Stuffed cabbage — Terrine de chou farci

We started out making stuffed cabbage leaves — cabbage rolls. And we made them. But we filled up a big casserole dish with the cabbage rolls and still had a lot of cabbage and stuffing left over. The stuffing — ground beef, ground lean pork, and some sausage meat, with sauteed grated carrot, chopped celery, and chopped onion — needed to be cooked.

A meatloaf? Why not? What about all those big cabbage leaves? Walt had the idea. Line the loaf pan with the leaves. Leave the tops of the leaves hanging over the side of the oiled pan so that they could be folded over and wrap the whole loaf. That's when a meatloaf becomes a terrine. It's stuffed cabbage, but also a terrine de chou farci. With tomato sauce.

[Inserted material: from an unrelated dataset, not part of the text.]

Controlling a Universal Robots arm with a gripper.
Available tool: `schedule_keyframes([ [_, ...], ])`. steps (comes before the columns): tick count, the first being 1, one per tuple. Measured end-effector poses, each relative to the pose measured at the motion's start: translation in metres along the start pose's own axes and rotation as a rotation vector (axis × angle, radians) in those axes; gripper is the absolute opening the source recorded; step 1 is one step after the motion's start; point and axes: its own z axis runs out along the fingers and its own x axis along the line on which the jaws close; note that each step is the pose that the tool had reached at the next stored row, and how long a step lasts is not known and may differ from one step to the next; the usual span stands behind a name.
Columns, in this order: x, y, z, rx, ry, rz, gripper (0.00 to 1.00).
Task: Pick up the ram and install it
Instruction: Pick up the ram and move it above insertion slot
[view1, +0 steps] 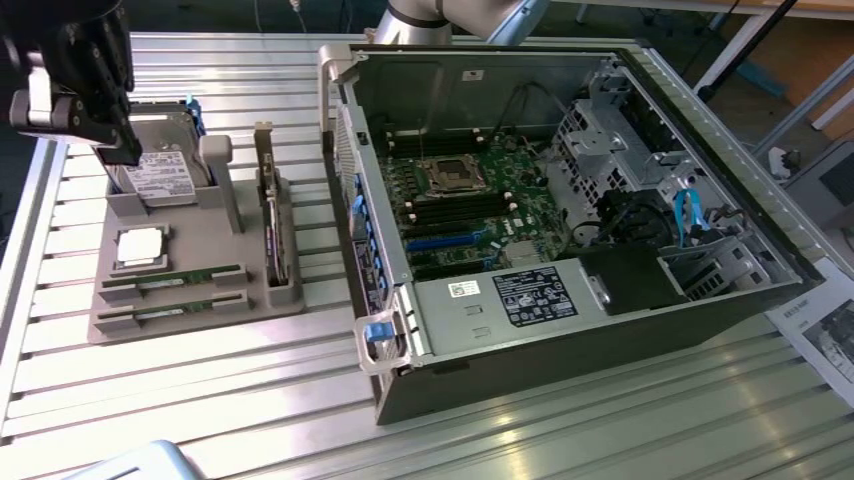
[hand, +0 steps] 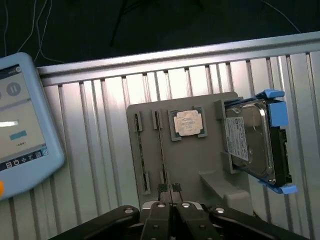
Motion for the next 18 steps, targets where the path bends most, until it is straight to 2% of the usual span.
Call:
schedule_keyframes([
  [5,0.0000,0.0000,0.0000,-0.0024,0.0045,-0.098,0.10],
  [18,0.0000,0.0000,0.0000,-0.0027,0.0050,-0.110,0.10],
])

A terrine dish lined with cabbage (chou blanc) leaves

I can't give you exact proportions for the stuffing because I didn't really measure anything. Any good meatloaf recipe would do — ground veal would be very good, or ground turkey. Add some breadcrumbs or cold cooked rice to the mixture to soak up the juices the meat will render as it cooks. To make the cabbage leaves pliable enough to work with, you need to blanch them.

Wrapped and ready to bake

The easiest thing to do is cut the core out of a head of cabbage with a small, sharp knife. Then put the cabbage into a big pot of boiling water, right side up, and let it cook for about 10 minutes. Take it out of the water and let it drain for 10 or 15 minutes, to cool down. And then start peeling off the big outer leaves of the cabbage, which will be softened and flexible, the way you want them.

Cooked and unmolded

Line the loaf pan with the big leaves, draping them over the sides. Put some chopped cabbage in the bottom of the pan, and then put in a few tablespoons tomato sauce. Spoon the meatloaf mixture, which should be fairly dry, into the pan. Put some more chopped cabbage on top, and spoon on a little more tomato sauce.

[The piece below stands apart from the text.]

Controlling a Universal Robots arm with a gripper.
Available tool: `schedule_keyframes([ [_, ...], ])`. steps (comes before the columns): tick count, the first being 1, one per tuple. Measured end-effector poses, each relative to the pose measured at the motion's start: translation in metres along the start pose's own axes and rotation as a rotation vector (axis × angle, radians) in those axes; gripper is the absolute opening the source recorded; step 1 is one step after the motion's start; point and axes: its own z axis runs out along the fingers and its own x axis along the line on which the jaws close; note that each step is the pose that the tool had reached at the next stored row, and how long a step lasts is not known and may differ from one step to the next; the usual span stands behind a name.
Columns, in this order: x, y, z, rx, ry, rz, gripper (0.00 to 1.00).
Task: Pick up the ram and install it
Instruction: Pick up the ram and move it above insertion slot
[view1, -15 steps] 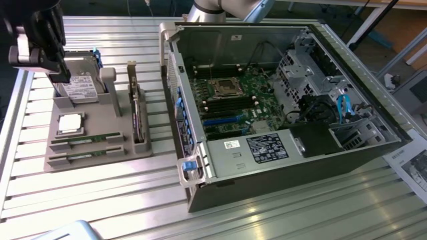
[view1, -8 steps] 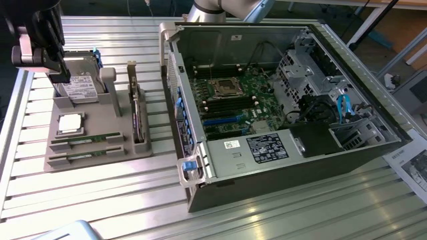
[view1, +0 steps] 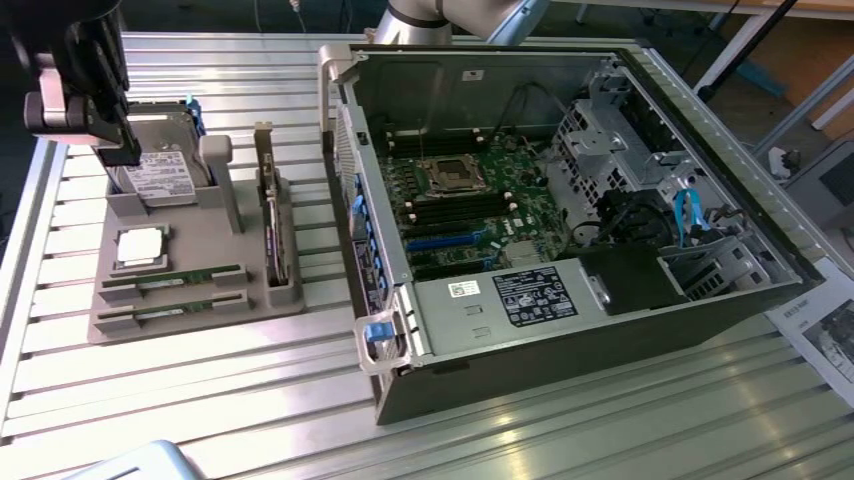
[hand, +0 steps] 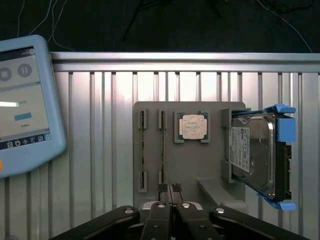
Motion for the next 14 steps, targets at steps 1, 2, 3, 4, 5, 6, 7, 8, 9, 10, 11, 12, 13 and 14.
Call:
schedule_keyframes([
  [1,0.000,0.0000,0.0000,0.0001,0.0000,0.000,0.10],
  [2,0.000,0.0000,0.0002,0.0000,0.0000,0.000,0.10],
  [3,0.000,-0.0001,0.0006,0.0001,-0.0001,0.000,0.10],
  [4,0.000,-0.0001,0.0011,0.0000,0.0000,0.000,0.10],
  [5,0.000,-0.0001,0.0022,0.0000,0.0000,0.000,0.10],
  [6,0.000,-0.0002,0.0036,0.0002,-0.0001,0.000,0.10],
  [7,0.000,-0.0002,0.0049,0.0001,-0.0001,0.000,0.10],
  [8,0.000,-0.0003,0.0072,0.0000,0.0000,0.000,0.10],
  [9,0.000,-0.0004,0.0097,0.0000,0.0000,0.000,0.10],
  [10,0.000,-0.0005,0.0116,0.0001,-0.0001,0.000,0.10],
  [11,0.000,-0.0006,0.0132,0.0000,0.0000,0.000,0.10],
  [12,0.000,-0.0007,0.0156,0.0001,-0.0001,0.000,0.10],
  [13,0.000,-0.0007,0.0172,0.0000,0.0000,0.000,0.10],
  [14,0.000,-0.0009,0.0201,0.0000,0.0000,0.000,0.10],
])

Then fold the cabbage leaves over the top. Add a few more blanched cabbage leaves to cover the top surface completely, and dribble or brush on a little olive or vegetable oil over all. Bake the meatloaf in a 300ºF/150ºC oven for an hour or so. Cover it with foil or a lid for most of the cooking. Uncover it toward the end, but watch that the cabbage leaves on top don't burn.


This is a meatloaf or terrine that you can eat cold or hot. It's just a meatloaf, but then it's not just a meatloaf because it's cabbage too. The meat mixture contains a lot of onion, carrot, and celery, plus flavorings like fennel seeds, thyme, and hot red pepper flakes. Over-salt it slightly if you are planning to eat it cold. It'll taste better.


  1. What a great idea-I've never seen such, but I bet it's delicious! I would never have thought about boiling the entire head of cabbage, but I will try that sometime.

  2. Hi Evelyn, the inside leaves of the cabbage weren't very cooked, but the outer ones were. They peeled right off. It's also good to trim off or even cut out the thick central rib of the leaves.

  3. What a pretty dish! I'll bet the meat was nice and moist too.

  4. And how timely, Robb was just talking about making a meatloaf.

  5. It reminds me of a pate en croute.
    What a great idea! I bet it was really good too. Will this be a "terrine St Aignan"? or "terrine a la Renaudiere"?